I bet every vaguely maritime-themed museum in the world has at least one of these on display. They’re really pretty. This one is made from brass and crystal. I think the audio guide said it was designed by the guy who made the Eiffel Tower, but now I’m not so sure, because I don’t think the Spanish label says that. It’s certainly connected to him somehow, and Mr. Eiffel was involved with the failed French attempt to build the canal – he was supposed to design the locks.
Oh, if you haven’t seen one of these, it’s a lighthouse light. Impressive, n’est-ce pas?
One of the things that most amused me was a reference to Sir Francis Drake as a pirate. Eh? Pirate? I thought he was, you know, a Sir of some sort, and didn’t he hang around with Elizabeth I? So I pulled out my handy Kindle with 3G and looked him up on Wikipedia. Answer: One man’s pirate is another man’s privateer. England and Spain were at war, so he could totally get away with pirating Spanish ships. Also, he was a slave trader. Ugh.

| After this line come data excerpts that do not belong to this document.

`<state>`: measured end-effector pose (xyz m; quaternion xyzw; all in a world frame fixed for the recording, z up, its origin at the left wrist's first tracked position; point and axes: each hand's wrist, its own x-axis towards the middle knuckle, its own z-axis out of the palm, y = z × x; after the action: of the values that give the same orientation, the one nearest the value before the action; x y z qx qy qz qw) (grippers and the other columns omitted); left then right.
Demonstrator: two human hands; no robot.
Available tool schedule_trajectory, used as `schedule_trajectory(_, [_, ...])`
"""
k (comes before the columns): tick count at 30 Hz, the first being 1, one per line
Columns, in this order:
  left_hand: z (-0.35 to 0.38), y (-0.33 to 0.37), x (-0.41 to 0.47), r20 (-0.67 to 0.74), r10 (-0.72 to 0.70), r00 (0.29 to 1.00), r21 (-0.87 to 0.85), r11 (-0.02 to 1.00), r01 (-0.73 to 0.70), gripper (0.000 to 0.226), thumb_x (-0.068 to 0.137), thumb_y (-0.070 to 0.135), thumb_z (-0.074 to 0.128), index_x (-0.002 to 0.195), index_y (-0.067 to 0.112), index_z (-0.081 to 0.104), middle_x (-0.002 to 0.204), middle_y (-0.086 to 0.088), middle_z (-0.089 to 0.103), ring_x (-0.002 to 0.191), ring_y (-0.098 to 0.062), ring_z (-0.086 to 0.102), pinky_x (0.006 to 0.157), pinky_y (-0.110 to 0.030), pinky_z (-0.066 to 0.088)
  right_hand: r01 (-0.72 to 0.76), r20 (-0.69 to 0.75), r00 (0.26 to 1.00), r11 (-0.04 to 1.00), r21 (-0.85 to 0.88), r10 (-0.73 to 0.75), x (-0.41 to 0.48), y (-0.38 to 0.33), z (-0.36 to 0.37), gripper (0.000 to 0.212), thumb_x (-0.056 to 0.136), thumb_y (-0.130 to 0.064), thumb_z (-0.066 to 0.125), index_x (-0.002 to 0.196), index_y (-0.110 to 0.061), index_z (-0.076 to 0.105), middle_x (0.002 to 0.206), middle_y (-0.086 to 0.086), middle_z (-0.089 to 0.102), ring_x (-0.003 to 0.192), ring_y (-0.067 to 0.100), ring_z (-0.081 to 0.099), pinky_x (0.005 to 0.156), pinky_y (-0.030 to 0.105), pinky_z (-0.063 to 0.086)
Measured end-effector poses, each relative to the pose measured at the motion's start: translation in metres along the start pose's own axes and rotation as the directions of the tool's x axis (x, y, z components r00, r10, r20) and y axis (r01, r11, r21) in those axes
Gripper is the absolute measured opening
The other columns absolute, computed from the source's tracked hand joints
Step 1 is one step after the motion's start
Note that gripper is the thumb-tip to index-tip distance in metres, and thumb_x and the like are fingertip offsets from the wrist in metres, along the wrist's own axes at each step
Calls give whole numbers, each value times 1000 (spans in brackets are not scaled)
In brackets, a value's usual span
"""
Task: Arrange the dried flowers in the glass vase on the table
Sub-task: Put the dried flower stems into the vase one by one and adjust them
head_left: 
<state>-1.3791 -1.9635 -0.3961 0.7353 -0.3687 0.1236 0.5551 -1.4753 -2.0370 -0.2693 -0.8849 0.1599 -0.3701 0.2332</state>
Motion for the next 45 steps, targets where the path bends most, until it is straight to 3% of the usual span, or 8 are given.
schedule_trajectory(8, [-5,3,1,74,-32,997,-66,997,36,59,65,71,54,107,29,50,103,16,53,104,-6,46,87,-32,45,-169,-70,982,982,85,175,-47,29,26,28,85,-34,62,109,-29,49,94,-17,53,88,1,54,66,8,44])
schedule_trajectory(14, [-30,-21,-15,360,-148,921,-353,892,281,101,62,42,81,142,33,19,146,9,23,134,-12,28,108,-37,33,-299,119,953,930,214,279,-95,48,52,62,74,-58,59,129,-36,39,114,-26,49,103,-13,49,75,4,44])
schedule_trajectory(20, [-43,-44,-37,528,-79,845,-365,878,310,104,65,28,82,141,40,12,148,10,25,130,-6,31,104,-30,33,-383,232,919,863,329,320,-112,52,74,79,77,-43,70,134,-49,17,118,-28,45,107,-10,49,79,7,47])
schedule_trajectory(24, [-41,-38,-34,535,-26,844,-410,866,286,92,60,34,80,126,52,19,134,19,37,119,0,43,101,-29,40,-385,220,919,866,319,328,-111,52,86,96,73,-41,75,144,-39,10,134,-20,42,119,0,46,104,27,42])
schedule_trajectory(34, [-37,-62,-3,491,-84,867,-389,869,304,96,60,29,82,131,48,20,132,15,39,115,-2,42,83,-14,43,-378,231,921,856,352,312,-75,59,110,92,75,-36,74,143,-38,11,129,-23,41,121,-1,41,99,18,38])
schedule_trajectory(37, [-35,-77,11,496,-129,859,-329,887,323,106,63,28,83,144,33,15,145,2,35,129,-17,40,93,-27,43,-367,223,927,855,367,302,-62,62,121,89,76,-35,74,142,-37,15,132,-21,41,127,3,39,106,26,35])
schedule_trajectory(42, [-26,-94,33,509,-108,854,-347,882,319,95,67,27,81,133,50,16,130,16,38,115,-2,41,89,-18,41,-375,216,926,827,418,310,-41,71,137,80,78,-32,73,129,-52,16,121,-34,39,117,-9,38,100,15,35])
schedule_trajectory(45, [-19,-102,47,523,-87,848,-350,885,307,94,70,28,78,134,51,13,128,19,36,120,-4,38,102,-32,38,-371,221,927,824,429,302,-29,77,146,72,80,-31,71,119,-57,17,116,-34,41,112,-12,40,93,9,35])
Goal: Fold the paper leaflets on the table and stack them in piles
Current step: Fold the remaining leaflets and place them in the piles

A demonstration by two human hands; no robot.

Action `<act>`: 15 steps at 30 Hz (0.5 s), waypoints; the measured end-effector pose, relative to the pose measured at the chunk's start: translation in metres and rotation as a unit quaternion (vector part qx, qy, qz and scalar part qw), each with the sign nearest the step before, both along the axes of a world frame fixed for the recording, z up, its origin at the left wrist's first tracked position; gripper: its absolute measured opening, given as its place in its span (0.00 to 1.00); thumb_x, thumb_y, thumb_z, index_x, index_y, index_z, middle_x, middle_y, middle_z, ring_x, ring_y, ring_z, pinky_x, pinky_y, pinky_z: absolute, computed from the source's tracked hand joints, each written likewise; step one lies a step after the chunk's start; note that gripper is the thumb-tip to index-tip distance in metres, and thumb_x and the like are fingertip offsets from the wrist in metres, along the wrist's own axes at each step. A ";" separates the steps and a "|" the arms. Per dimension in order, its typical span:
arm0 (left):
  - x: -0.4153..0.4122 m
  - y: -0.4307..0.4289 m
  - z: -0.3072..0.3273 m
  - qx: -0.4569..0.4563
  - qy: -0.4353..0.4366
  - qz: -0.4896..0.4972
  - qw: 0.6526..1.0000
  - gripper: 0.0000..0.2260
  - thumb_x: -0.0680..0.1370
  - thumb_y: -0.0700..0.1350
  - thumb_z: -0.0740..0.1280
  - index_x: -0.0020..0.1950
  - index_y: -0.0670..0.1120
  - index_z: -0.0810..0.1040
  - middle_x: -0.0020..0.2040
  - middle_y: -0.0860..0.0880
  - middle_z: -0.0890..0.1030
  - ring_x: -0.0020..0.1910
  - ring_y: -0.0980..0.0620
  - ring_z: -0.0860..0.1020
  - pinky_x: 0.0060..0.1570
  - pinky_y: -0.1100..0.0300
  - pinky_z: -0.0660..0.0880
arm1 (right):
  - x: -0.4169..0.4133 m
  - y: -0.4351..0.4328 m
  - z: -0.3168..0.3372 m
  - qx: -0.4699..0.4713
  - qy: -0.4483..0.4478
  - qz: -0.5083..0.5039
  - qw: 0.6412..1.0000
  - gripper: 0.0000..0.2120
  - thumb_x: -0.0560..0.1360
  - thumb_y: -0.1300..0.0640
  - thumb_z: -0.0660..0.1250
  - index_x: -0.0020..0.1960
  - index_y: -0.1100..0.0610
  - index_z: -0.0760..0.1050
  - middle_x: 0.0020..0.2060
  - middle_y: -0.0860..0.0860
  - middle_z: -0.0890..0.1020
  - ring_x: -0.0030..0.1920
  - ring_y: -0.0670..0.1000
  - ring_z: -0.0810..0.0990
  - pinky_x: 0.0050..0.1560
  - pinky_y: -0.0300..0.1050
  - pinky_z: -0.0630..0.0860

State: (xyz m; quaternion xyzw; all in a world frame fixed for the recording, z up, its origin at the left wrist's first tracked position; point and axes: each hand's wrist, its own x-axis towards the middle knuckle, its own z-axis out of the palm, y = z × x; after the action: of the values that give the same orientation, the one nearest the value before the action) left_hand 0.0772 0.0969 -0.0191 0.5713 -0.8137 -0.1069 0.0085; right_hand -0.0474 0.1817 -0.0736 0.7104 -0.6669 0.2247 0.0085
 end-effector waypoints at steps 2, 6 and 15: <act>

Later I used the handy Kindle to find out what the Spanish Main was. If you’d forced me to come up with a definition, I think I would’ve gone for, like, a fleet of ships. (Apparently I thought the Spanish Main was the Spanish Armada.) It turns out it was actually Spain’s mainland colonies around the Caribbean, particularly the Central American coastline. Am I the only one who didn’t know that?
They do have one other artifact you can take pictures of: the museum itself. It was built as the Grand Hotel in, uh, sometime in the 19th century, and later served as the headquarters for the French canal project, then the U.S. one. Those headquarters later moved, but when they were looking around for a place to put the museum, they came up with this building.

It’s quite grand, and it sits in the middle of a neighborhood with quite a grand past, Casco Viejo. (Here’s the UNESCO page about the area – it’s the Historic District, not “Panama Viejo,” which is the ruins of an earlier city near here.)
Keep an eye out for more canal-related blog posts in the near future. There are plenty of canal-related museums to go around. There’s even a website called canalmuseum.com. I don’t know what/where/who that is.